How to develop additional File Formats for BeyondCompare - diff

I see that BeyondCompare can be extended to include additional file formats, as in Additional File Viewer Rules for Beyond Compare 2 and also Additional file format downloads for version 3 but after a quick initial search I don't see how user's develop these special viewers. Is that documented anywhere?
I downloaded a few additional viewers which are handily imported via the BCFormats.bcpkg file
C:\Program Files (x86)\Beyond Compare 3\Helpers>dir /b /s
C:\Program Files (x86)\Beyond Compare 3\Helpers\HtmlTidy
C:\Program Files (x86)\Beyond Compare 3\Helpers\PdfToText.exe
C:\Program Files (x86)\Beyond Compare 3\Helpers\XLS_to_TAB_Single.vbs
C:\Program Files (x86)\Beyond Compare 3\Helpers\HtmlTidy\HtmlTidy.exe
C:\Program Files (x86)\Beyond Compare 3\Helpers\HtmlTidy\XML_tidied_sorted.bat
C:\Program Files (x86)\Beyond Compare 3\Helpers\HtmlTidy\XML_tidied_sorted_config.txt
What's the design to these things, are they something to the effect of a command line tool that reads in a text file as the first argument and outputs the converted file to standard output?

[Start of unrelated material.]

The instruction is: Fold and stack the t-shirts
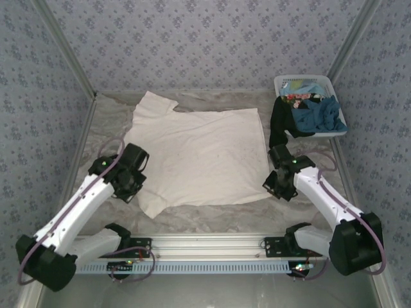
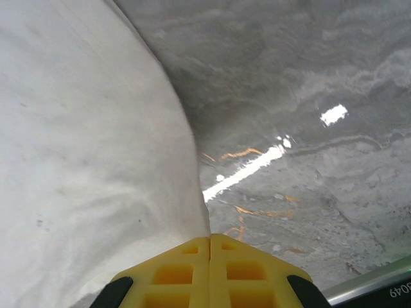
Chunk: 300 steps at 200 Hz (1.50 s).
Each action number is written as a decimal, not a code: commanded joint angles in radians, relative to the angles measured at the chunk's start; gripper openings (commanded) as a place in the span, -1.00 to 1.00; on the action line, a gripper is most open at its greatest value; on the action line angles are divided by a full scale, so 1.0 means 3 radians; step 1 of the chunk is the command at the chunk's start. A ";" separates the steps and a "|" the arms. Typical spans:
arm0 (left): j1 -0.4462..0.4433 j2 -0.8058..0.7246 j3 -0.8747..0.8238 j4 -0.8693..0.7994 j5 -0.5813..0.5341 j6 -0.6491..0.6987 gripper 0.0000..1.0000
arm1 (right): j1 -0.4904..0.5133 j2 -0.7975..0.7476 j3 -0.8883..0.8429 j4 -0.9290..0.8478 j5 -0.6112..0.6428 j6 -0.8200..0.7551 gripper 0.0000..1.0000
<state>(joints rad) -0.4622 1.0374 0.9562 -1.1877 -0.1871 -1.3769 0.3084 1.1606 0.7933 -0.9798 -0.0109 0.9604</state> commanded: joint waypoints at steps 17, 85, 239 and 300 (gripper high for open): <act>0.0270 0.0305 0.0405 0.0285 -0.0004 0.0566 -1.00 | -0.0156 0.0237 0.0382 -0.0076 0.0062 -0.0127 -1.00; 0.0778 0.0765 0.0793 0.0504 0.0072 0.1152 -1.00 | -0.0392 0.0824 0.0907 0.0090 0.0009 -0.0238 -1.00; 0.1254 0.1324 0.1054 0.0887 0.0034 0.1768 -1.00 | -0.0528 0.1882 0.1647 0.0395 0.0014 -0.0347 -1.00; 0.1313 0.1631 0.1153 0.1041 0.0097 0.1928 -1.00 | -0.0514 0.2072 0.1788 0.0411 0.0096 -0.0406 -1.00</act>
<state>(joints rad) -0.0784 1.4971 1.2663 -0.9039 -0.1650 -0.8436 0.1566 1.7576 1.2907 -0.8448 -0.0189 0.8616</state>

They are command line tools that preprocess a file before it is loaded for comparison. The first argument is an input file and the second argument is an output filename. As an example, the pdftotext.exe tool extracts a .pdf file to a plain text .txt file, then displays the temp file in Beyond Compare's Text Compare.
See Beyond Compare's help file topic Text Format Conversion Settings for details.

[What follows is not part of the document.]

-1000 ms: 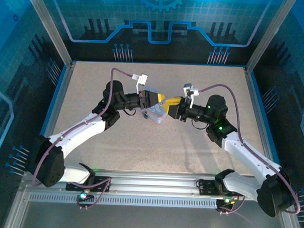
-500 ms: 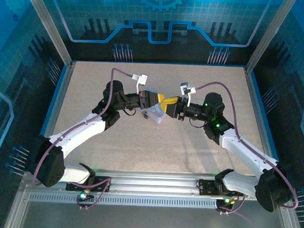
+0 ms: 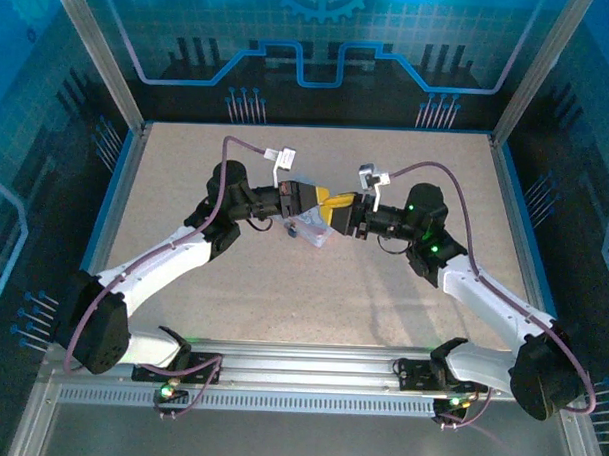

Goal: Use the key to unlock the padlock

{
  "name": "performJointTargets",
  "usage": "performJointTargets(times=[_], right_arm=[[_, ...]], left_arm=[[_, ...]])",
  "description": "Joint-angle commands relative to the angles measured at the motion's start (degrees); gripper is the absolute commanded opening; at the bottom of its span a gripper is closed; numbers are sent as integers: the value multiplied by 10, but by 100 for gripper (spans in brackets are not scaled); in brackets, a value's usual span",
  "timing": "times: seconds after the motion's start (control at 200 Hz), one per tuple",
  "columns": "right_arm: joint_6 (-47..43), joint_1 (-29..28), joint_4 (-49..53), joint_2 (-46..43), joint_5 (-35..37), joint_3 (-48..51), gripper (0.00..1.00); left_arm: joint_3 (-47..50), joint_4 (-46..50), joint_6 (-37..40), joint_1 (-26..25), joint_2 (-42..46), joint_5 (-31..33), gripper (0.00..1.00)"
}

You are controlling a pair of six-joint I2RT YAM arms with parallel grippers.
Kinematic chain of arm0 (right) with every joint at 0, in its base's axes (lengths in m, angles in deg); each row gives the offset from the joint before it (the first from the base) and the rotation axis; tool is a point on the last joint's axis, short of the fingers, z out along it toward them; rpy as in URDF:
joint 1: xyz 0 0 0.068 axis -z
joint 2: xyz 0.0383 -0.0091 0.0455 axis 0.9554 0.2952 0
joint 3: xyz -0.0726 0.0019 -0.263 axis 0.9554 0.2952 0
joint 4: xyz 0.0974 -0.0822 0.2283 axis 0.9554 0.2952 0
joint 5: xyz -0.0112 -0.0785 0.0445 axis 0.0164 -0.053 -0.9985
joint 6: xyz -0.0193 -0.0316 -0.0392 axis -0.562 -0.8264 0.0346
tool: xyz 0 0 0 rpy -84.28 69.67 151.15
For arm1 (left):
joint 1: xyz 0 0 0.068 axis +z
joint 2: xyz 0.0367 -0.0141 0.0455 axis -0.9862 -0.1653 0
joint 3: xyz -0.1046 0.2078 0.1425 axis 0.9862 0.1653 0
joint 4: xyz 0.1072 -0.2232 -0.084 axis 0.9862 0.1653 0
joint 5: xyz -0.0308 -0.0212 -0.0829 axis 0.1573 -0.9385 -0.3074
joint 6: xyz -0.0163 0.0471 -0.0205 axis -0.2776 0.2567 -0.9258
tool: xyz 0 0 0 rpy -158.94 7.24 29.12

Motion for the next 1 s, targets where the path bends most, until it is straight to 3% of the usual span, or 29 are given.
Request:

In another question (Compare Json Files in Beyond Compare
) I walk through a step by step example that demonstrates some json conversion for diffs to lend a concrete example to this question. What Chris said above is spot on, it's basically a console application that uses some fixed argument positions to take in the input file path as well as an output file path that the text representation will be written to.
$myConvertingConsoleApp $inputFilePath $outputFilePath
Beyond compare will actually provide the actual arguments used by the console application during the conversion process.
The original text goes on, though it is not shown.